Film #10 on the 100 Movies Bucket List: The Prestige
The Prestige is one of 3 Christopher Nolan films on this bucket list (the others being Memento and The Dark Knight), and probably the one that has least recognition out of the three. In fact, I’d say it’s criminally underrated. It focuses on two rival magicians in Victorian London, Robert Angier (Hugh Jackman) and Alfred Borden (Christian Bale), as a tragic accident gives rise to a bitter escalating feud. Supporting are Michael Caine as stage magic designer and engineer Cutter, Scarlett Johansson as magician’s assistant Olivia, Rebecca Hall as Borden’s wife Sarah and a brief appearance from Andy Serkis and the great David Bowie as Nikola Tesla and his assistant.

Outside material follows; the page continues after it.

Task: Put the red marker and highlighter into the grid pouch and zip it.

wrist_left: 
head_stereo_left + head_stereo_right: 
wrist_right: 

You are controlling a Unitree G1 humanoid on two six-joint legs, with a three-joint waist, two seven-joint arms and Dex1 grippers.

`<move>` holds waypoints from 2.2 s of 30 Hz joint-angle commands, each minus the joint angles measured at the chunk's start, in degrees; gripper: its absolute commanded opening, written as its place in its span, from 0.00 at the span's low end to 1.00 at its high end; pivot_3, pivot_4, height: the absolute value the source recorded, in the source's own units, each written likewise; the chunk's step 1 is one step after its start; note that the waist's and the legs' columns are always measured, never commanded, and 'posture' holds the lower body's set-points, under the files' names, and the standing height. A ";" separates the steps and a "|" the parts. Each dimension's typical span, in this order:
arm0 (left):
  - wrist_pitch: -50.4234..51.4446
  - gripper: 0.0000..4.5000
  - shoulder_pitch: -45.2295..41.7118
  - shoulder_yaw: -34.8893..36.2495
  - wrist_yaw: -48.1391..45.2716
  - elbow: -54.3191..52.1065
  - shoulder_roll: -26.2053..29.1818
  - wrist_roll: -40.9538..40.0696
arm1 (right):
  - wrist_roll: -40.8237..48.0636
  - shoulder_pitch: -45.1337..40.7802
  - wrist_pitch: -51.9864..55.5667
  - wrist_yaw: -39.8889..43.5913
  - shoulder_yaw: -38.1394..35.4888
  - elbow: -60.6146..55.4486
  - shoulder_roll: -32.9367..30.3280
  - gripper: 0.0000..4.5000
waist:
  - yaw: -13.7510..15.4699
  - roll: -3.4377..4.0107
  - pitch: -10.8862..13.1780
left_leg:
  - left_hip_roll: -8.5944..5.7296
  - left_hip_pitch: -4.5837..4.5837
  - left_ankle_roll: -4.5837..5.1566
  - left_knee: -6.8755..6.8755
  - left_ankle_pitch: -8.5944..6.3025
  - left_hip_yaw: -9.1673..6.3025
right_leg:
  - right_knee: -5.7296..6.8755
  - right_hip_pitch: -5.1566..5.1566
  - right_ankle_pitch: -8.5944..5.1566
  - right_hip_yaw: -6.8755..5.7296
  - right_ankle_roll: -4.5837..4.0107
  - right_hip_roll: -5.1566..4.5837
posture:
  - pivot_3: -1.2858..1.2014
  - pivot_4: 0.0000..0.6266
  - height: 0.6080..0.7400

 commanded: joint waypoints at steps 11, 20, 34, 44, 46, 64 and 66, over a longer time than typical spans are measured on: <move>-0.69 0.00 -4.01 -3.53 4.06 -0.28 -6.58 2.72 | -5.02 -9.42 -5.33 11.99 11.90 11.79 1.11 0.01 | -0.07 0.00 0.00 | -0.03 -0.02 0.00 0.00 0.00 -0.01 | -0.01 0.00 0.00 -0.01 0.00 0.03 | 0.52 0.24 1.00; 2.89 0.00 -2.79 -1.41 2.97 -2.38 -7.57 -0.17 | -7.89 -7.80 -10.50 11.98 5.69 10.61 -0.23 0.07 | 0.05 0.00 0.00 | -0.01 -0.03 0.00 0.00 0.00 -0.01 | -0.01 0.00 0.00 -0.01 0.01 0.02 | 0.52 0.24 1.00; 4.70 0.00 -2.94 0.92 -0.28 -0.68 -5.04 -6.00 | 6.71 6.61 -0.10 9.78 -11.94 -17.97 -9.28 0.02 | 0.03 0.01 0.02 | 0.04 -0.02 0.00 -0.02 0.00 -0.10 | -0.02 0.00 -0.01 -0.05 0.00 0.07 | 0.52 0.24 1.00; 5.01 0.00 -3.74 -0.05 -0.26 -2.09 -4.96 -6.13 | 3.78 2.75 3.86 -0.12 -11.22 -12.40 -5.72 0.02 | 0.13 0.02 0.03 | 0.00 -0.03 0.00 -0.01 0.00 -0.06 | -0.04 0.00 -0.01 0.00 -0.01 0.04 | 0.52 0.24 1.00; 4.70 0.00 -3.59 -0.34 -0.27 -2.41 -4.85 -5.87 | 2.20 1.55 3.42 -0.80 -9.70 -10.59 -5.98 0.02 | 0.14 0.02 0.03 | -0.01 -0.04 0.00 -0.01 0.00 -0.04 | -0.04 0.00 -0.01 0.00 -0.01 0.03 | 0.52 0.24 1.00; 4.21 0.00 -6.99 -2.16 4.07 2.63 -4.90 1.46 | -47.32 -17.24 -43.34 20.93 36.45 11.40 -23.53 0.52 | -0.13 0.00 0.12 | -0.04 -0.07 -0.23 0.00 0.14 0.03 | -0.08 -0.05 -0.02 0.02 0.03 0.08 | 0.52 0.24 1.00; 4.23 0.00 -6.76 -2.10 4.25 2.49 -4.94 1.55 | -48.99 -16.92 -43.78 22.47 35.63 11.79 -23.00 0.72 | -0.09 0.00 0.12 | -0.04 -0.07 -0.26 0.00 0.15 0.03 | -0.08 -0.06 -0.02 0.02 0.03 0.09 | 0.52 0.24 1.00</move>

From the very start, The Prestige asks us the age-old magician’s phrase “Are you watching closely?” and is very much a hint at events to come, warning us that we should be paying attention. And with this being a Christopher Nolan film, this shouldn’t be a surprise. The Prestige starts at the end, with an intriguing image of dozens of discarded top hats explaining magic tricks and the meaning behind the film’s title, and is followed by the death of one of the main characters and subsequent incarceration of another. It continues in typical Nolan style, jumping between the prison, Angier’s journey to visit Nikola Tesla and telling the story of both magicians and their feud from the very beginning. A tad confusing at times, but it wouldn’t be a Nolan film without some time travelling storytelling.
Magic isn’t probably something that appeals as much now as it did back when this film is set. Victorian London is a perfect setting at a time when magic was very much a fascination and a popular form of entertainment, and the costumes and set design for this period are very well done and in keeping with the dark and dreary setting. Yet strangely, despite this, The Prestige never feels like a run of the mill period drama. The cast too are perfect for their roles and also help to make magic a lot more appealing. Christian Bale’s cockney Borden is exactly what you’d expect from him, yet I couldn’t imagine anyone else playing the role, especially with such an awkward verging on unlikeable character, and it’s refreshing to see Hugh Jackman play a part where he isn’t a completely nice or likeable person. And of course, it wouldn’t be a Christopher Nolan film without Michael Caine, who brings some much-needed humour and exposition. The only drag is, unfortunately, Scarlett Johansson, whose dodgy English accent pulls us away from anything she puts into her performance.
The Prestige is a slow burn murder mystery, that almost feels like a gothic horror at times with some sci-fi aspects thrown in. The plot has a vast amount of twists and turns and you really do have to be watching closely to understand it all and the ending itself and the final twist is probably the most polarising of them all. For me, the first time I watched this I never saw the twist coming. It truly shocked me, despite the many nods the film gives to the twist throughout. Watching it back now years later, I have to admit that the twist is actually a little predictable when you really think about it. But the feeling of astonishment I had watching this for the first time was second to none. What is most strange though, is that the most confusing thing in this entire film isn’t the twists and turns, it’s the fact that both Angier and Norden can dress up in ridiculously fake disguises to fool each other and ruin the tricks. This does spoil things a little.
I’ve always loved magic and grew up watching many magic shows on TV when I was younger. For me, Nolan has brought back that love and appeal of magic, with a hugely entertaining and captivating story. It may not be perfect and the ending may lose some of its shine after the first watch, but it’s still another brilliant film from Christopher Nolan.